Perhaps more importantly, one of this study’s main findings concerns the elusive nature of human trafficking indicators. While Volodko et al (2020) posit that some indicators are more useful than others, we find that it is hard to conclude which of these indicators are sufficiently reliable for identifying human trafficking given the dearth of empirical research in this area. This introduces the problem of ‘false positives’ and ‘false negatives’. False positives are advertisements identified by an indicator as signalling human trafficking, but which in fact are not. False negatives comprise actual cases of human trafficking that are not flagged-up by an indicator. Our approach is likely to suffer from both false positives and false negatives. For instance, I4 identified around 70% of sex workers’ advertisements in our sample, insofar as most of them reported performing some form of violent or risky sex practices.

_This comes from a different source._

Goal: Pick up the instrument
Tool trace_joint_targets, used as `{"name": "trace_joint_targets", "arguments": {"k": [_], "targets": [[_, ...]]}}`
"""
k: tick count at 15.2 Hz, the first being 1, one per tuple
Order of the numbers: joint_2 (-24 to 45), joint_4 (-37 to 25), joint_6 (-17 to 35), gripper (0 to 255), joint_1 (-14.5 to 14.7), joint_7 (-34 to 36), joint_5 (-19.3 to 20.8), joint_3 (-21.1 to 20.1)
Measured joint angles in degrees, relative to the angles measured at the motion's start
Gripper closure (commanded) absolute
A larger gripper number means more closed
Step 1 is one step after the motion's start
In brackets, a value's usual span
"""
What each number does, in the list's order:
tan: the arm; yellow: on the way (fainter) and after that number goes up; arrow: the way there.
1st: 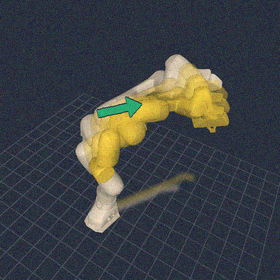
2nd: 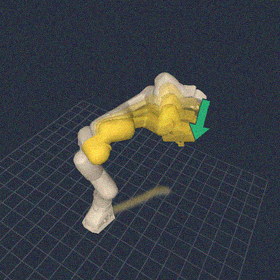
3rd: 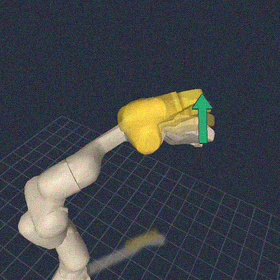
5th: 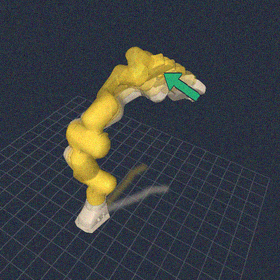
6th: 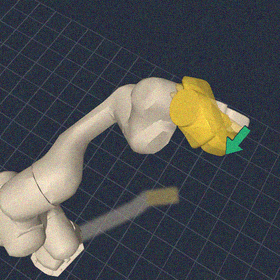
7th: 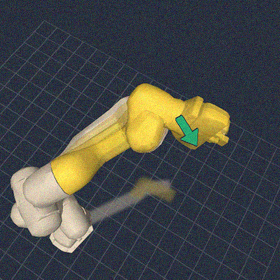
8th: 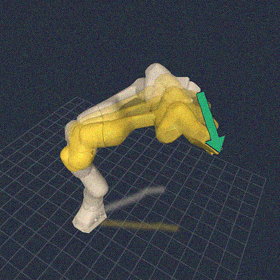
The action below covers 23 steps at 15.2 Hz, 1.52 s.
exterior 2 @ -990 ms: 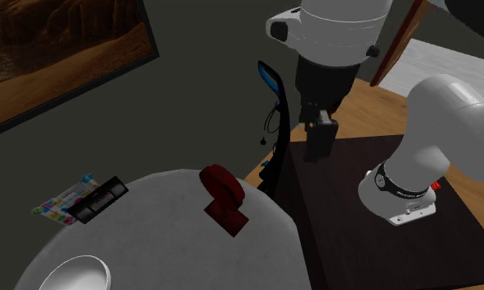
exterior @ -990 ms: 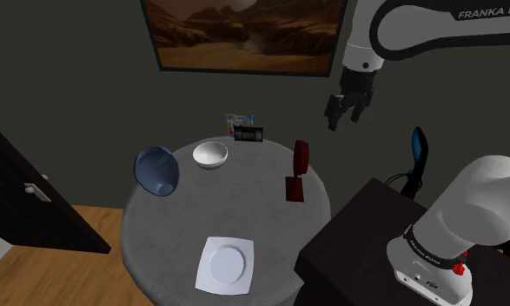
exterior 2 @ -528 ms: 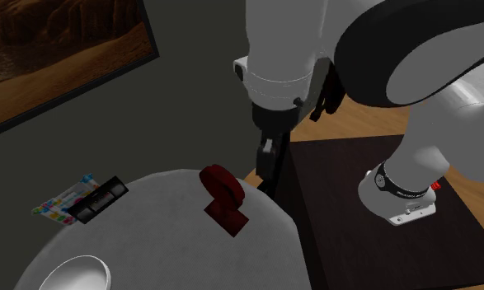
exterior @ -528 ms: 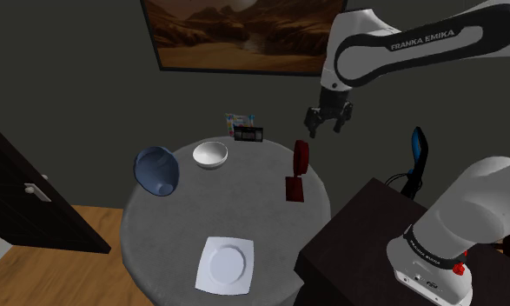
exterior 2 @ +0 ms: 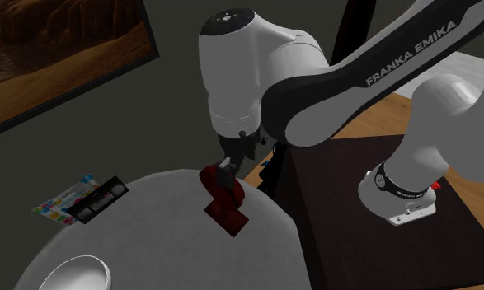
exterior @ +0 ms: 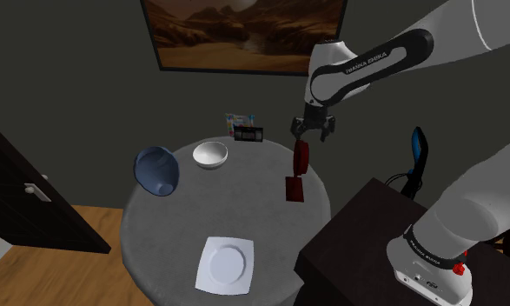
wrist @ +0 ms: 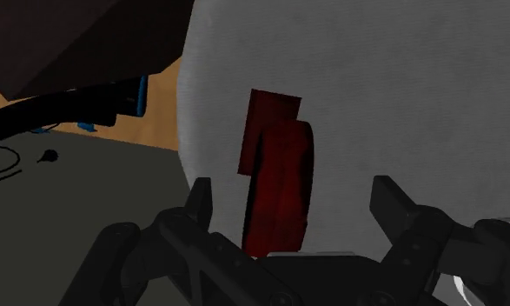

It is likely that many of these were false positive cases, which does not mean that I4 is not a useful indicator of online human trafficking. While not of all those identified are victims, arguably all victims of human trafficking are forced to perform risky sex practices. Conversely, there are some indicators that can overlook instances of human trafficking. For instance, I6—Sex workers move to different locations along with other sex workers, overlooks all cases of exploitation in which victims are not trafficked between different places, and thus probably under-identifies cases of human trafficking.

False positives and false negatives raise problems in terms of developing interventions based on this approach. If we decided to administer more comprehensive screening tools targeting those advertisements that presented at least one indicator, then this would likely be overkill and ineffective. Here, as with other studies, most sex workers’ advertisements contained at least one indicator of human trafficking, and, hence, administering more precise tools to all of them would be unfeasibly expensive. Conversely, targeting those with multiple indicators would only increase the number of false negatives. In fact, the higher the number of indicators chosen, the higher the number of false negatives there would be. This means that practitioners should set a threshold on the number of indicators that are required before engaging in more targeted interventions. Basing this threshold on sound empirical evidence would require further research into the precision and validity of human trafficking indicators, which is currently lacking.

Conclusions

This study contributes to the study of the internet-trafficking nexus by identifying the presence of human trafficking indicators in a sample of 17, 362 UK-based sex workers’ advertisements. It used an automated data-collection method and an objective and reproducible approach for identifying the presence of ten human trafficking indicators. In this respect, this study can help professionals flag-up suspicious advertisements, in conjunction with more precise tools, but that it cannot readily identify cases of human trafficking. Hence, the identification of these online indicators serves as a guide for quickly recognising and prioritising those cases that warrant further attention. Practitioners could then administer more comprehensive and precise tools to confirm if human trafficking is indeed occurring.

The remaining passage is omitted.